▶ **WHAT TO PRODUCE**
Please return the listing below word for word, minus its pictures.

------------------------------------------------------------------------

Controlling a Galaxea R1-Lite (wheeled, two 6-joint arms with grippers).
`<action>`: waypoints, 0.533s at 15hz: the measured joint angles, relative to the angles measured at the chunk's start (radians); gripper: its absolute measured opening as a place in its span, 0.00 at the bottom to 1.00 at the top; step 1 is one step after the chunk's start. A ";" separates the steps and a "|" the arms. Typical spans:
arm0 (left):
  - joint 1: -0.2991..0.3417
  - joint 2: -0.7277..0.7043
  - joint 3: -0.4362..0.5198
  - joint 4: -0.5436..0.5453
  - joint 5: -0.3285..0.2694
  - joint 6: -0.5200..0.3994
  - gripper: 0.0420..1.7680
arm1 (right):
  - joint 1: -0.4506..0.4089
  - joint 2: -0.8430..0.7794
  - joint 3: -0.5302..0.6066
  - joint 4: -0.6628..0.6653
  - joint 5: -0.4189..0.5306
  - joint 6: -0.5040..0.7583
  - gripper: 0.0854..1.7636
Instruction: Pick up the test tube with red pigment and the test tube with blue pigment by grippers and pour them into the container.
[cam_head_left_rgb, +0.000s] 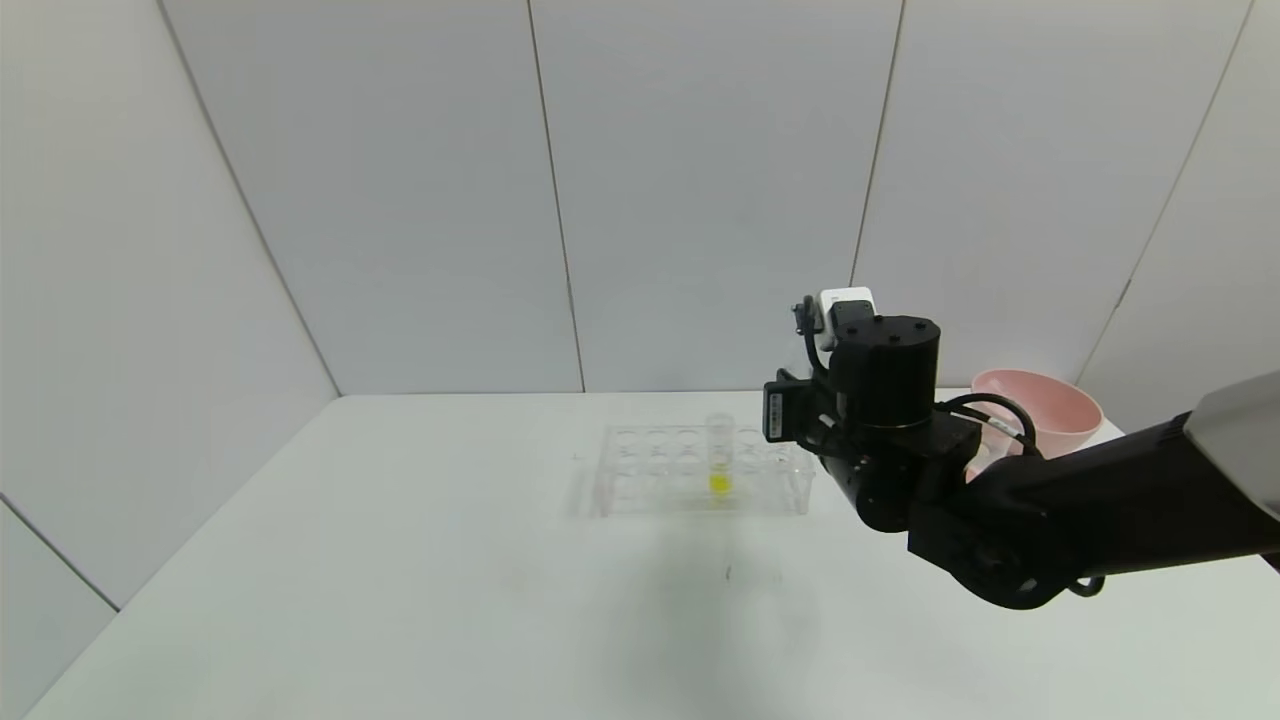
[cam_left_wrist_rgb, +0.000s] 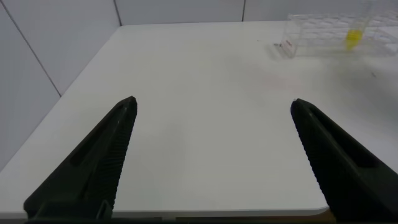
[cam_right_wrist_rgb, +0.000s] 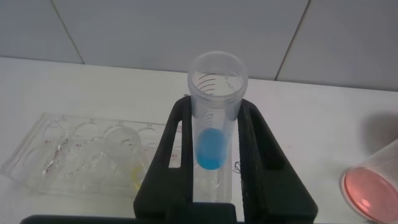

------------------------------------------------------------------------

▶ **OUTPUT OF THE EXERCISE**
Controlling a Galaxea R1-Lite (wheeled, two 6-joint arms with grippers).
`<action>`: waypoints, 0.533s at 15hz: the measured joint angles, relative to the angles measured at the chunk's start (radians); gripper: its absolute measured opening as a place in its span, 0.00 at the bottom to 1.00 at the top; step 1 is one step after the chunk's start. A ";" separates the steps and a "|" the arms. Typical spans:
arm0 (left):
  - joint 1: -0.2991..0.3417
  - joint 2: -0.7277..0.7043
  - joint 3: -0.4362..0.5198
  - joint 4: -0.5436..0.5453
  - joint 5: -0.3285..0.2694
  - joint 6: -0.5200..0.3994
  - gripper: 0.0420..1.7680
arm1 (right):
  - joint 1: -0.4506..0.4089
  - joint 2: -0.8430..0.7794
  - joint 3: -0.5302..0.6066
  - joint 4: -0.6628..0.6653
  - joint 5: -0.4189..0.5306
  - joint 6: -0.5040..0.7583
  - gripper: 0.0854..1.7636
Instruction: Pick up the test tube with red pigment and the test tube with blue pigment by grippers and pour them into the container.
[cam_head_left_rgb, +0.000s] 
[cam_left_wrist_rgb, +0.000s] 
[cam_right_wrist_rgb, +0.000s] 

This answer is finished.